__Exercise description__.
Give the listing again in full, exactly as written.

__Input data__.
________
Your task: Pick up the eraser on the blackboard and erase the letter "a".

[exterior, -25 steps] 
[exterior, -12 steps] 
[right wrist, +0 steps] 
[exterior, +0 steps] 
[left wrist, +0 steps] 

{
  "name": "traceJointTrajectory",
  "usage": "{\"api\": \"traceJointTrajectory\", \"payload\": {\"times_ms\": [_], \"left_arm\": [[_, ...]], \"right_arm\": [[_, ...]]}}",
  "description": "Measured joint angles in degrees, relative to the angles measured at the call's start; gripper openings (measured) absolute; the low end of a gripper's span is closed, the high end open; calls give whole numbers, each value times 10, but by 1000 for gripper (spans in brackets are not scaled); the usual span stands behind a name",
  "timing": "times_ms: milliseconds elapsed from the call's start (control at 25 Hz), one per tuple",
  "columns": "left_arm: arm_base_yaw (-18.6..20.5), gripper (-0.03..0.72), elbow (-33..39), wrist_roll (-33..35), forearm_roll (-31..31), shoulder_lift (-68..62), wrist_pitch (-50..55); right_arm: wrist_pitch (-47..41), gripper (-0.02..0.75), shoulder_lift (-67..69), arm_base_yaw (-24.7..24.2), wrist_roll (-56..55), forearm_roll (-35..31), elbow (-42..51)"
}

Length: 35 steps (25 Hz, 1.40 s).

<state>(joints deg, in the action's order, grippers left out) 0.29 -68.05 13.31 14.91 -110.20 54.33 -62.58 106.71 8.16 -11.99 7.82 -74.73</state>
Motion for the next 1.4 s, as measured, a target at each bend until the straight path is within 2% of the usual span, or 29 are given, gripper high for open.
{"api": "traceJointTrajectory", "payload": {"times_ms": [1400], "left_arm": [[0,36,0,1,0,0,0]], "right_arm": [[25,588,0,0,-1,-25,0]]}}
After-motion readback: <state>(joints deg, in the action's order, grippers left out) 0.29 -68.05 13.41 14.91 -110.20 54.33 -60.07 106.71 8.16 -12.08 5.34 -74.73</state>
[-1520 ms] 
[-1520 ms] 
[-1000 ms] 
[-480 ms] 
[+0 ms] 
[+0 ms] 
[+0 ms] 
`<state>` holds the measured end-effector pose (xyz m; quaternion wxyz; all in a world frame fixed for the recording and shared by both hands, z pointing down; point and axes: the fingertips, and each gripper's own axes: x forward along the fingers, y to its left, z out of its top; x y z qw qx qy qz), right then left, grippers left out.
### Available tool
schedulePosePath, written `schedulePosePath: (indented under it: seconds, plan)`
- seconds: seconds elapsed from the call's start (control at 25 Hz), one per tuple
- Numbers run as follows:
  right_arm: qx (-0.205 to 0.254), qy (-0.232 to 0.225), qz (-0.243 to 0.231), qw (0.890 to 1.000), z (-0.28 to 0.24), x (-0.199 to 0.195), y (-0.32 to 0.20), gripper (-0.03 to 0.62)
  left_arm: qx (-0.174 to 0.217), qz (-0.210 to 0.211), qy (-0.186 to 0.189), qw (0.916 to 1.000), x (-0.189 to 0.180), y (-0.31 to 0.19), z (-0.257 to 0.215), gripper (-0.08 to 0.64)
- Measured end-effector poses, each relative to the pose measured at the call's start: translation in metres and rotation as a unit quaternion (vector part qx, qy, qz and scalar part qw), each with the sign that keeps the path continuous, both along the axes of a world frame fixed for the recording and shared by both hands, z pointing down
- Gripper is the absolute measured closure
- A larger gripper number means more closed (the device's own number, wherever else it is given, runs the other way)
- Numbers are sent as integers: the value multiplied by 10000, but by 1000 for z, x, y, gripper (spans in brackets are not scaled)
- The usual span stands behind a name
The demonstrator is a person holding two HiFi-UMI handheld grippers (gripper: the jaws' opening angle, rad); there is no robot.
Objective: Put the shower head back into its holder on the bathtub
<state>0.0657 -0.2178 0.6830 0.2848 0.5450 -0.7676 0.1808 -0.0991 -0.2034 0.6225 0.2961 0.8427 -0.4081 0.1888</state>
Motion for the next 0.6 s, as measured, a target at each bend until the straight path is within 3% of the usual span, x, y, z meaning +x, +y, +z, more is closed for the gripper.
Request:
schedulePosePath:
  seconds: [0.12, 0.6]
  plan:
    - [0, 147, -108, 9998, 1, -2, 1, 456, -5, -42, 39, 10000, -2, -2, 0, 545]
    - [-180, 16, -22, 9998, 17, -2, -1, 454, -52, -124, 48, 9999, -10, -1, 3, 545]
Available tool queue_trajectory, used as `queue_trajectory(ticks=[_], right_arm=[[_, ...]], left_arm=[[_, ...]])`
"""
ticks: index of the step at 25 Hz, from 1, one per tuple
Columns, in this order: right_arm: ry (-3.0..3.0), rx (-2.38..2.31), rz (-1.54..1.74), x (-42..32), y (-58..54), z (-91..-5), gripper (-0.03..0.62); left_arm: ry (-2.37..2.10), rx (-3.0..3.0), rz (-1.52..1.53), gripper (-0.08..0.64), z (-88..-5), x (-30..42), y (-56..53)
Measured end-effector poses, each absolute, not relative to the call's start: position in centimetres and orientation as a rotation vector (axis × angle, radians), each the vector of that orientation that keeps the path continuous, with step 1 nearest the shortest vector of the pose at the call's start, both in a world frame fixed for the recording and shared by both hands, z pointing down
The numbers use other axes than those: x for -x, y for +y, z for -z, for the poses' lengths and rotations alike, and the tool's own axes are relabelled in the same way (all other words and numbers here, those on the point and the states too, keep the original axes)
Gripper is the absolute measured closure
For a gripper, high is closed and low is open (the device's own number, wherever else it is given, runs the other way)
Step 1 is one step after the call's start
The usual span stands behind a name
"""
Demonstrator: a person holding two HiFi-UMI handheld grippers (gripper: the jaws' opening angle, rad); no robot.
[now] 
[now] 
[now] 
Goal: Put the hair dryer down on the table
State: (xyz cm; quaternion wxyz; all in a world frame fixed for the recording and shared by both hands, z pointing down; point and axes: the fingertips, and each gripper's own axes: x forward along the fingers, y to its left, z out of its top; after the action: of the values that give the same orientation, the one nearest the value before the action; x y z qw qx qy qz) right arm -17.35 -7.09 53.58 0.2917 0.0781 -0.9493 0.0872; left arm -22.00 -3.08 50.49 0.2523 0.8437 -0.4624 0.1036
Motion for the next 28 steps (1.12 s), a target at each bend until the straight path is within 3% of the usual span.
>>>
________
__Exercise solution__.
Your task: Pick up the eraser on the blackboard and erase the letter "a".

[exterior, -25 steps] 
[exterior, -12 steps] 
[right wrist, +0 steps] 
[exterior, +0 steps] 
[left wrist, +0 steps] 

{
  "name": "traceJointTrajectory",
  "usage": "{\"api\": \"traceJointTrajectory\", \"payload\": {\"times_ms\": [_], \"left_arm\": [[_, ...]], \"right_arm\": [[_, ...]]}}",
  "description": "Measured joint angles in degrees, relative to the angles measured at the call's start; gripper openings (measured) absolute; the low end of a gripper's span is closed, the high end open; calls give whole numbers, each value times 10, but by 1000 for gripper (spans in brackets are not scaled); the usual span stands behind a name",
  "timing": "times_ms: milliseconds elapsed from the call's start (control at 25 Hz), one per tuple",
  "columns": "left_arm: arm_base_yaw (-18.6..20.5), gripper (-0.03..0.72), elbow (-33..39), wrist_roll (-33..35), forearm_roll (-31..31), shoulder_lift (-68..62), wrist_pitch (-50..55); right_arm: wrist_pitch (-47..41), gripper (-0.02..0.75), shoulder_lift (-67..69), arm_base_yaw (-24.7..24.2), wrist_roll (-56..55), forearm_roll (-35..31), elbow (-42..51)"
}

Length: 35 steps (25 Hz, 1.40 s).

<state>(joints deg, in the action's order, grippers left out) 0.29 -68.05 13.31 14.91 -110.20 54.33 -62.58 106.71 8.16 -11.99 7.82 -74.73</state>
Motion for the next 1.4 s, as measured, a target at each bend until the straight path is within 2% of the usual span, or 29 are given, gripper high for open.
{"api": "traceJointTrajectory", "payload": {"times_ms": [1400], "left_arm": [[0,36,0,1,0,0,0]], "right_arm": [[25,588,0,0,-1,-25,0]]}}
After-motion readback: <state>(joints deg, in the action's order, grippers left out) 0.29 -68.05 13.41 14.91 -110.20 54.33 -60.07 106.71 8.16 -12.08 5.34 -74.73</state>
[-1520 ms] 
[-1520 ms] 
[-1000 ms] 
[-480 ms] 
[+0 ms] 
[+0 ms] 
[+0 ms] 
`<state>` holds the measured end-effector pose (xyz m; quaternion wxyz; all in a world frame fixed for the recording and shared by both hands, z pointing down; point and axes: the fingertips, and each gripper's own axes: x forward along the fingers, y to its left, z out of its top; x y z qw qx qy qz), right then left, grippers left out.
### Available tool
schedulePosePath, written `schedulePosePath: (indented under it: seconds, plan)`
- seconds: seconds elapsed from the call's start (control at 25 Hz), one per tuple
- Numbers run as follows:
  right_arm: qx (-0.205 to 0.254), qy (-0.232 to 0.225), qz (-0.243 to 0.231), qw (0.890 to 1.000), z (-0.28 to 0.24), x (-0.199 to 0.195), y (-0.32 to 0.20), gripper (-0.03 to 0.62)
  left_arm: qx (-0.174 to 0.217), qz (-0.210 to 0.211), qy (-0.186 to 0.189), qw (0.916 to 1.000), x (-0.189 to 0.180), y (-0.31 to 0.19), z (-0.257 to 0.215), gripper (-0.08 to 0.64)
- Measured end-effector poses, each relative to the pose measured at the call's start: translation in metres and rotation as a unit quaternion (vector part qx, qy, qz and scalar part qw), each with the sign that keeps the path continuous, both along the axes of a world frame fixed for the recording and shared by both hands, z pointing down
- Gripper is the absolute measured closure
- A larger gripper number means more closed (the device's own number, wherever else it is given, runs the other way)
- Numbers are sent as integers: the value multiplied by 10000, but by 1000 for z, x, y, gripper (spans in brackets are not scaled)
- The usual span stands behind a name
The demonstrator is a person holding two HiFi-UMI handheld grippers (gripper: the jaws' opening angle, rad); there is no robot.
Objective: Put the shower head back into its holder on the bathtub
<state>0.0657 -0.2178 0.6830 0.2848 0.5450 -0.7676 0.1808 -0.0991 -0.2034 0.6225 0.2961 0.8427 -0.4081 0.1888</state>
Motion for the next 0.6 s, as measured, a target at each bend until the straight path is within 3% of the usual span, x, y, z meaning +x, +y, +z, more is closed for the gripper.
Request:
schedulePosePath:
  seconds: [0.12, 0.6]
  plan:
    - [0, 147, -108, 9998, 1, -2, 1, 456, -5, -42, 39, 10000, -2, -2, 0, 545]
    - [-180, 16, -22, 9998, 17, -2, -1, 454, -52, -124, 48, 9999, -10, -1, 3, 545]
Available tool queue_trajectory, used as `queue_trajectory(ticks=[_], right_arm=[[_, ...]], left_arm=[[_, ...]])`
"""
ticks: index of the step at 25 Hz, from 1, one per tuple
Columns, in this order: right_arm: ry (-3.0..3.0), rx (-2.38..2.31), rz (-1.54..1.74), x (-42..32), y (-58..54), z (-91..-5), gripper (-0.03..0.62); left_arm: ry (-2.37..2.10), rx (-3.0..3.0), rz (-1.52..1.53), gripper (-0.08..0.64), z (-88..-5), x (-30..42), y (-56..53)
Measured end-effector poses, each absolute, not relative to the call's start: position in centimetres and orientation as a rotation vector (axis × angle, radians), each the vector of that orientation that keeps the path continuous, with step 1 nearest the shortest vector of the pose at the call's start, both in a world frame fixed for the recording and shared by both hands, z pointing down
The numbers use other axes than those: x for -x, y for +y, z for -z, for the poses' lengths and rotations alike, and the tool's own axes are relabelled in the same way (all other words and numbers here, those on the point and the states too, keep the original axes)
Gripper is the absolute measured closure
For a gripper, high is closed and low is open (the device's own number, wherever else it is given, runs the other way)
Step 1 is one step after the call's start
The usual span stands behind a name
"""
Demonstrator: a person holding two HiFi-UMI handheld grippers (gripper: the jaws' opening angle, rad); no robot.
[now] 
[now] 
[now] 
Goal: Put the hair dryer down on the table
State: (xyz cm; quaternion wxyz; all in a world frame fixed for the recording and shared by both hands, z pointing down; point and axes: the fingertips, and each gripper's own axes: x forward along the fingers, y to its left, z out of its top; after the action: of the values that give the same orientation, the one nearest the value before the action; x y z qw qx qy qz) right arm -17.35 -7.09 53.58 0.2917 0.0781 -0.9493 0.0872; left arm -22.00 -3.08 50.49 0.2523 0.8437 -0.4624 0.1036
Motion for the next 28 steps (1.12 s), a target at each bend until the straight path is within 3% of the usual span.
>>>

This is the complete output.